I'm going to use MochiKit for this, which is another Javascript library. MochiKit is great for Python programmers like me because it makes Javascript feel more like Python. It adds mostly core-level libraries to simplify event handling, iteration, and DOM manipulation. There is some functionality overlap to jQuery, but they do work pretty well together. The only thing to watch out for is by default both want to define the '$' function.

Don't be put off by seeing that MochiKit's last release was in 2006. It's a stable, well-developed and mature library.

I import the MochiKit functionality with the usual <script> tag. Once the document is loaded and ready, I add a "keydown" handler on the "#smiles" element. This anonymous function will be called after every key press. But all the function does is ask the browser to call another function, "update_image", 0 seconds later. The browser adds it to the wait queue of function calls be done at some time in the future. These calls are only done when no event handler is being processed. (The Javascript code in a page is single-threaded by design.) The result is that "update_image" will be called most likely as soon as the keydown event is processed.

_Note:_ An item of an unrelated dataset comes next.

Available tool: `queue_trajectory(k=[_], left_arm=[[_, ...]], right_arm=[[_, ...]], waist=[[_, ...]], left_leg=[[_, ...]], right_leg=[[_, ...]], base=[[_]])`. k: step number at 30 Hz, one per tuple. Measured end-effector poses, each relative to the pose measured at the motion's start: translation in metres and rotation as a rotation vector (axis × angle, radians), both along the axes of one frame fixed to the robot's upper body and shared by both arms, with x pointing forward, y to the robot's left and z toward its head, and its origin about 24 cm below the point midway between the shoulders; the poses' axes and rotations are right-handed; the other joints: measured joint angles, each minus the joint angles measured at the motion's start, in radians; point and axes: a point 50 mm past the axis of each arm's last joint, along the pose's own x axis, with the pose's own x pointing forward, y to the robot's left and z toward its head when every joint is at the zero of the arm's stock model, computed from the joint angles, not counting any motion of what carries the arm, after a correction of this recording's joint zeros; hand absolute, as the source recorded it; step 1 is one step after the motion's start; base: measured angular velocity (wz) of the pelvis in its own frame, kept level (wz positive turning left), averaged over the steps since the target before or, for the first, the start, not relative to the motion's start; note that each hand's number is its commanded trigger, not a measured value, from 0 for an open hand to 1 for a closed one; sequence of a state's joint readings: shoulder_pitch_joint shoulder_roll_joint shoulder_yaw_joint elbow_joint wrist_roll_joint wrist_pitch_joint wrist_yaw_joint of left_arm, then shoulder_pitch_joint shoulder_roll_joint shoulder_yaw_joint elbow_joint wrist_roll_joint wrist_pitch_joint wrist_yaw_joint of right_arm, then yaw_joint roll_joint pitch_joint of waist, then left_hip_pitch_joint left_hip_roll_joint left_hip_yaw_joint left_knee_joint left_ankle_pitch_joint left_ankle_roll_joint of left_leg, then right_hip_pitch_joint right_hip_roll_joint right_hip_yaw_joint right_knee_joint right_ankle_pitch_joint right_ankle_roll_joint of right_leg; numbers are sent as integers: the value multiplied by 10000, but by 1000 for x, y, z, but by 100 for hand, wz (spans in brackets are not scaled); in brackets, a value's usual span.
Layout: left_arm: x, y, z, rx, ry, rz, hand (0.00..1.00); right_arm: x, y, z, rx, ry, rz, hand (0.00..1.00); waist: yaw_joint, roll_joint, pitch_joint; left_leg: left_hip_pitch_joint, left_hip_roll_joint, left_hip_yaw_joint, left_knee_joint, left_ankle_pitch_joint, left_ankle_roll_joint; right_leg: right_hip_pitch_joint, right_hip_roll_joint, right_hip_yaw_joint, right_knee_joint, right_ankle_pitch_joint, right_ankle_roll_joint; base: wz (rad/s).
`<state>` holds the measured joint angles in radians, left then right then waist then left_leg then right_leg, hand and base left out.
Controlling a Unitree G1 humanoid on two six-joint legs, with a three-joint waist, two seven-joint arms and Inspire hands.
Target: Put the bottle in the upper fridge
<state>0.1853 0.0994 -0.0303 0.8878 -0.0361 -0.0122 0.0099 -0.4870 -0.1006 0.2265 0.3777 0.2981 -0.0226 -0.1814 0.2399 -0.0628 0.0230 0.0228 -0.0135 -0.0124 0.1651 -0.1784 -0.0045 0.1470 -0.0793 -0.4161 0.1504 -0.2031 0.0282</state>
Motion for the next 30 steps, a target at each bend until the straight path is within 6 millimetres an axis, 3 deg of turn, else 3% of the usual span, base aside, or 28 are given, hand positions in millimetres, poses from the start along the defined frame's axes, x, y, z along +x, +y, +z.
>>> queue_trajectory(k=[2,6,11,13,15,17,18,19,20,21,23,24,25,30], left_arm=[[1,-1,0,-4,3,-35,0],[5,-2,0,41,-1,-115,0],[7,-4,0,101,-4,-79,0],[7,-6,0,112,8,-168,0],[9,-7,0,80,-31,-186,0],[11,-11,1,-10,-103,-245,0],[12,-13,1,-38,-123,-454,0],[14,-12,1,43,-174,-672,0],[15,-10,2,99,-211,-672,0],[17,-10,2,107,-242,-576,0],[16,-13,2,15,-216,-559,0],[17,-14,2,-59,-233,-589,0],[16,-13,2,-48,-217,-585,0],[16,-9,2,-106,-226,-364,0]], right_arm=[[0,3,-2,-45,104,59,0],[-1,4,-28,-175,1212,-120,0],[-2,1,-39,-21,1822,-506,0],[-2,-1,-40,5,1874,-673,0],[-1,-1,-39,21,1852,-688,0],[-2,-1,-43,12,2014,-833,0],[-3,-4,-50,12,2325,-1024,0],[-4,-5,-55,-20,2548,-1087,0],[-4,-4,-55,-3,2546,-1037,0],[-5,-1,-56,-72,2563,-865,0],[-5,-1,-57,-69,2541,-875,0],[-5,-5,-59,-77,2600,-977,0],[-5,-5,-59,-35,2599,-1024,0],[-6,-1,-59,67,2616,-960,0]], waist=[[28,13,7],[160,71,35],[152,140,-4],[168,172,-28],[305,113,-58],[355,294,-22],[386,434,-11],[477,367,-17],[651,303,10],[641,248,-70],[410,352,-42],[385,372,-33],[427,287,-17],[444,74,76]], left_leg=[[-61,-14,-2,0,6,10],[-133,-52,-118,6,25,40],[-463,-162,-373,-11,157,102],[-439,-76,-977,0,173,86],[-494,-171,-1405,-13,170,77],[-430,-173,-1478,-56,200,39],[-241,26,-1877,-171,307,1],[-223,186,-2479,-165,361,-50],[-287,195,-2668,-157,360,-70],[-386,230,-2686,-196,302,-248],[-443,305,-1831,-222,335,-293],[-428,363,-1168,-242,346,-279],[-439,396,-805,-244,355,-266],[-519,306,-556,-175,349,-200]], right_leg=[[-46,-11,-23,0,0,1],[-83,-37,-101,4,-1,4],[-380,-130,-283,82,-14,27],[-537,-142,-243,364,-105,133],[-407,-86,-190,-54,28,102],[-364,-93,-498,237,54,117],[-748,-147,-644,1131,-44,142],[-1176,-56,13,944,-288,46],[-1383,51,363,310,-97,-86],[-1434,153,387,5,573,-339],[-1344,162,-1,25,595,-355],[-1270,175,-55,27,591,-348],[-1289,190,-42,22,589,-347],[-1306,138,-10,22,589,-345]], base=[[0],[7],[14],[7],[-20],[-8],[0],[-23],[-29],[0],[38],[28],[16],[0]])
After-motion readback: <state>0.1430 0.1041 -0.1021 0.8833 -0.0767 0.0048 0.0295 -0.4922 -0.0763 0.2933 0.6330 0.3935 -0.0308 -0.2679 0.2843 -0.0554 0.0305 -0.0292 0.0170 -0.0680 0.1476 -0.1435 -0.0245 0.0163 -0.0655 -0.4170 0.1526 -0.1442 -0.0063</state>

The "update_image" function should be very familiar. It's the code that extracts the text value from the "#smiles" element, constructs the image URL, and assigns it to the "#depiction" element's "src" field.

One of the many nice things about the OpenEye toolkit is it will handle partial SMILES strings as input. OEParseSmiles parses as much as it can understand and return True on success. If it returns False then the SMILES was not correct or was incomplete, but the molecule object will contain as much of the molecule as it was able to parse. It's a valid molecule object, and the depiction code has no problems laying it out.

JSON request

[page 15]

The example I depicts the molecule while typing in the SMILES string. I'm going to change it a bit and also display the IUPAC name for the SMILES string using OpenEye's naming code on the server. Again, this will be a highly interactive server where I can see the name while I am typing it.

This is a bit more complex than the image example because I need data from the server. I want to know if the SMILES string is a valid SMILES string (it could be an incomplete input) and the IUPAC name for the molecule, or at least as much of the input as OEParseSmiles could understand.

I'll do this by creating a new web service called "smi2name." It's a normal GET request that takes a "smiles" as its only input parameter and return a "JSON" document. JSON is a special data format in "JavaScript Object Notation", which is very fast for web browsers to handle as they already have code for dealing with Javascript code. This is a common technique in modern Javascript code and most libraries, including MochiKit, have code to make it easy to do.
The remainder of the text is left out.